Following these sales, the government launched a National Investment Plan in September with a budget of 1.9 billion dollars.
The plan aims to support small and medium firms, and provide for reconstruction and modernisation of infrastructure such as roads, railways, and oil and gas pipelines.
“In order to become a real tiger, Serbia needs more greenfield investment which would provide more jobs, build production and service capacities, and enable production of market competitive produce,” economist Jurij Bajec told IPS. “This is still impossible in the politically unstable environment and under the condition that Serbia does not allow foreigners to own land.”
Greenfield investments have reached 910 million dollars in the past two years, but they have to be significantly larger for Serbia to be successful, he added.
Gross domestic product (GDP) has risen to 44.7 billion dollars and per capita income has exceeded 5,700 dollars, but Serbia’s economic performance is still poorer than in 1990, the last pre-war year in former Yugoslavia.
Unemployment stands at 28.1 percent, and remains one of the most serious problems. That is not just the consequence of the transition to a market economy, but a hangover of the isolation through the 1990s under strict international sanctions, the wars of disintegration of former Yugoslavia, and the North Atlantic Treaty Organisation (NATO) bombing in 1999.
There are some worrying signs about the ability to progress further.
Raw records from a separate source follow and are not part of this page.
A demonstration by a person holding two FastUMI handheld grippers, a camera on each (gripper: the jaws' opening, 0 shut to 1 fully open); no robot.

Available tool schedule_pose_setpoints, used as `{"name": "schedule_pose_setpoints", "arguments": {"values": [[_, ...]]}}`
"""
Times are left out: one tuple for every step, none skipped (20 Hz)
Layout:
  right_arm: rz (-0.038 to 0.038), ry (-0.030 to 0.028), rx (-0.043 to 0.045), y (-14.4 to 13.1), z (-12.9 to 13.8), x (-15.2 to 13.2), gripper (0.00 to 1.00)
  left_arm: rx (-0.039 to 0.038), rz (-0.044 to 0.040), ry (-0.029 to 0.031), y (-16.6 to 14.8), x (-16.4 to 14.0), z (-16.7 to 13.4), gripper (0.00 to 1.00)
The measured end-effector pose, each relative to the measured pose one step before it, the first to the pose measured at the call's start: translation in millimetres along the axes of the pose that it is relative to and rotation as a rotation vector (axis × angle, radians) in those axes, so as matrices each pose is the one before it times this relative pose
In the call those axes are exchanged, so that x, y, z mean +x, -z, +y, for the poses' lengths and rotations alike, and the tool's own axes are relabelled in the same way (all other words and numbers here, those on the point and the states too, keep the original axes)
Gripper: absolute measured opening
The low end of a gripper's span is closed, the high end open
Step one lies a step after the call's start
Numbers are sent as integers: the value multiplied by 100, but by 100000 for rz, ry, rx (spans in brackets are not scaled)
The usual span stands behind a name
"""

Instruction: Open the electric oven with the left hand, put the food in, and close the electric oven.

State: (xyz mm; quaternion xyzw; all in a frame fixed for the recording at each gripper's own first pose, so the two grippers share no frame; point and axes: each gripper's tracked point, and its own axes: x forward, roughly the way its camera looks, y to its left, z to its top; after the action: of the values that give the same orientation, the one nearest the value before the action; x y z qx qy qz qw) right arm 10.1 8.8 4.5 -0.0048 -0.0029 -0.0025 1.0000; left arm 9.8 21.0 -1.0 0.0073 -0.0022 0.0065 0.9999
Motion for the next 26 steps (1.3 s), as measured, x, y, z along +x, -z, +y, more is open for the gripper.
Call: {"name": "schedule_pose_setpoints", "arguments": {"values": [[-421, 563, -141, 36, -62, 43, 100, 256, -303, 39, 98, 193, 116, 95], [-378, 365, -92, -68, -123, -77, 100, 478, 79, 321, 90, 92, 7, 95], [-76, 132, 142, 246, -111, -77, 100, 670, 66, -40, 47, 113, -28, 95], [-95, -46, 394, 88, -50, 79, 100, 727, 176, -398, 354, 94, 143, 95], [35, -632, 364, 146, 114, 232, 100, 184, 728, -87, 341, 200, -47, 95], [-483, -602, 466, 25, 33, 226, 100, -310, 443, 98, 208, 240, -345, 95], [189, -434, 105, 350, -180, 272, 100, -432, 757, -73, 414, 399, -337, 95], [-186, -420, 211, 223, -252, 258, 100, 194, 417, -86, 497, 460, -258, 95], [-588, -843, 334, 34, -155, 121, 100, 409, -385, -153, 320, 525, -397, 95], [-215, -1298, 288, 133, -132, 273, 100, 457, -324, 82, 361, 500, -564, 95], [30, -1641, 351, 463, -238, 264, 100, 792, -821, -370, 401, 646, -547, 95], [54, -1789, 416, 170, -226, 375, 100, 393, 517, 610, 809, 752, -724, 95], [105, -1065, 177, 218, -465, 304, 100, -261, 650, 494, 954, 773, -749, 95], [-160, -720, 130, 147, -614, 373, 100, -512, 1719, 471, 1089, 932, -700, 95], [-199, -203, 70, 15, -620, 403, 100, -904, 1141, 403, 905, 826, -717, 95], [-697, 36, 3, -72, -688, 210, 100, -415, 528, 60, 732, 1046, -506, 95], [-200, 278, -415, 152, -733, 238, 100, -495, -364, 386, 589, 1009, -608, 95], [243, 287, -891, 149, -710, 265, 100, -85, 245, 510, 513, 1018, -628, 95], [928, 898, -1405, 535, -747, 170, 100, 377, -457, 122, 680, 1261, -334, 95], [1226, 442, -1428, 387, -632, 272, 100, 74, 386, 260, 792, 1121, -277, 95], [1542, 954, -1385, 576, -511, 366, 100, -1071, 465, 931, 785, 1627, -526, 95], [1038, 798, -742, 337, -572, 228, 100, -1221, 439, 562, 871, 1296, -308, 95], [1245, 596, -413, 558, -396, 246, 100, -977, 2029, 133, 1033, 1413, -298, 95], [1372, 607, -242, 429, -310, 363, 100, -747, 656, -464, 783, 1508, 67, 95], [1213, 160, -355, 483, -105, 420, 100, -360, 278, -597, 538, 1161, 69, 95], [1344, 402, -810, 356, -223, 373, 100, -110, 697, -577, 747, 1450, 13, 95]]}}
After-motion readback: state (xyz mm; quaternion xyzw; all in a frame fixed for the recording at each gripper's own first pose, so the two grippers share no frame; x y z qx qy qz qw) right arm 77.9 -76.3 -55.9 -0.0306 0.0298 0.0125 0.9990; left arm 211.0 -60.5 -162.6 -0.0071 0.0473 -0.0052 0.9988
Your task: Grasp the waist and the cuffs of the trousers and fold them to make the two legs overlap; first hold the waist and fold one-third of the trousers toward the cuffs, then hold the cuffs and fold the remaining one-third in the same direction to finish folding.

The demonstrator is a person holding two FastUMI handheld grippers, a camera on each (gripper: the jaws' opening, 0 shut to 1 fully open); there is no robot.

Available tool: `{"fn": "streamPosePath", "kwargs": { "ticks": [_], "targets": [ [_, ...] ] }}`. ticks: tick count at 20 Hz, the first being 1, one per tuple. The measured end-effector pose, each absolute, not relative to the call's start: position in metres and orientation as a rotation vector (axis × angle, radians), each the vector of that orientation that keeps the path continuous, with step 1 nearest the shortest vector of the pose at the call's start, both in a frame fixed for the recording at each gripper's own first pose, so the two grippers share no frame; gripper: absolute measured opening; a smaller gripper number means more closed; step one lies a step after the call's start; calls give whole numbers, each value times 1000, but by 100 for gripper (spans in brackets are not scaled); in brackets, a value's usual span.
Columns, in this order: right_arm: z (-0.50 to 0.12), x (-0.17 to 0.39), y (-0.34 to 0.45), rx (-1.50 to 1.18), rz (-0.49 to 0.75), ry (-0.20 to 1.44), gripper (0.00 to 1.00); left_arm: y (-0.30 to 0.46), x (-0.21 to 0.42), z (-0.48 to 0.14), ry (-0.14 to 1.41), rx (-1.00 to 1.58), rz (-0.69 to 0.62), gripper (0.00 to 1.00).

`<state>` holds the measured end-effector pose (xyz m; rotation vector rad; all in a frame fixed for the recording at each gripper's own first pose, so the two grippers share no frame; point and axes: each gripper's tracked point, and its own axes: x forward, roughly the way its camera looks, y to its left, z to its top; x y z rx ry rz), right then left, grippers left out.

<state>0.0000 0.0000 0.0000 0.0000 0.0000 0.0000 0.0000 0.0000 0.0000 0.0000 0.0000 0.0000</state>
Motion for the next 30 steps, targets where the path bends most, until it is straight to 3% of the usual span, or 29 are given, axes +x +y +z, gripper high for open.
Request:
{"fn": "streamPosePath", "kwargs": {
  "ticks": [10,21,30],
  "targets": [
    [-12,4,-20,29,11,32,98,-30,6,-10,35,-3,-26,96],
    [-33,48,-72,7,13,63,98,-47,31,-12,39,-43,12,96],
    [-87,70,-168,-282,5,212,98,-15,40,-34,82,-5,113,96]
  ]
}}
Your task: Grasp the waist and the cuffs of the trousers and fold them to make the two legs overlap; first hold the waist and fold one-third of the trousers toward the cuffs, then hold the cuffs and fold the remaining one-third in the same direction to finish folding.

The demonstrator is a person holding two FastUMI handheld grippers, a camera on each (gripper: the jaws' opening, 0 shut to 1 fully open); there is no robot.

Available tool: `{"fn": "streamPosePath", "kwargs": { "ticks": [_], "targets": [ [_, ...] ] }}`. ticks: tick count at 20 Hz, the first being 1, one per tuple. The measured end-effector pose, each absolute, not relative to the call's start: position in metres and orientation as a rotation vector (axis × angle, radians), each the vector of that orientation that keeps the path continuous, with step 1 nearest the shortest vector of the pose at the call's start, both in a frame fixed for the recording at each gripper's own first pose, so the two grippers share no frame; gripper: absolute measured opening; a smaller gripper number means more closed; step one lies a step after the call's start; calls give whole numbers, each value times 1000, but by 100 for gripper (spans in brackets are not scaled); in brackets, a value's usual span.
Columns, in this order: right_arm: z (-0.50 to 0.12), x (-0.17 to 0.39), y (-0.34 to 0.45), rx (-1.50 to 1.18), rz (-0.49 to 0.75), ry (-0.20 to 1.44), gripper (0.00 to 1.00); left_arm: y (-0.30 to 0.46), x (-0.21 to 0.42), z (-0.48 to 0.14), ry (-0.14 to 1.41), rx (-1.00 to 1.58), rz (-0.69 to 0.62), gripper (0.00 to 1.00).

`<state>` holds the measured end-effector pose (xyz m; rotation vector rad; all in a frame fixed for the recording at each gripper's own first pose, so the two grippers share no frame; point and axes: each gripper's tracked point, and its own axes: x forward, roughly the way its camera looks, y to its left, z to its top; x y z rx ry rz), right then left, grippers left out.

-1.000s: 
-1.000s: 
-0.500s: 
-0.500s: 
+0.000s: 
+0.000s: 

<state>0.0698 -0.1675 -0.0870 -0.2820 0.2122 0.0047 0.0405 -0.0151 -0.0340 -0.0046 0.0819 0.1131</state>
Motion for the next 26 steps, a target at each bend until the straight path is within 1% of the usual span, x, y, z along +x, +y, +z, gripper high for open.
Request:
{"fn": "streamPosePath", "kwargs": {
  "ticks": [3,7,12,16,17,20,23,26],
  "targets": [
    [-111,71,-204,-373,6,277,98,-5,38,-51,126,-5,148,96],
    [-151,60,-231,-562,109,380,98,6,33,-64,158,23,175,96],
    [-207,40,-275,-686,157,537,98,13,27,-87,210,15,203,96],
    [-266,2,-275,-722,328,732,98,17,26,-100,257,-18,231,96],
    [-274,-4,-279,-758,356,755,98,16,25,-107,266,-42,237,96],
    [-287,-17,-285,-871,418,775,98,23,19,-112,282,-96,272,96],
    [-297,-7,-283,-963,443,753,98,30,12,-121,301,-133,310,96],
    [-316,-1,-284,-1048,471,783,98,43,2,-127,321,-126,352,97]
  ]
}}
A study by the education ministry shows that almost half the adult population among Serbia’s 7.5 million people has only elementary education.
“This means that about two million people above the age of 15 practically have no qualification for any work,” Mirjana Milanovic, researcher at the ministry told reporters earlier this week. “This also means that the country has to develop a strategy for improving adult education if it has any ambitions to improve economic performance and economic development.”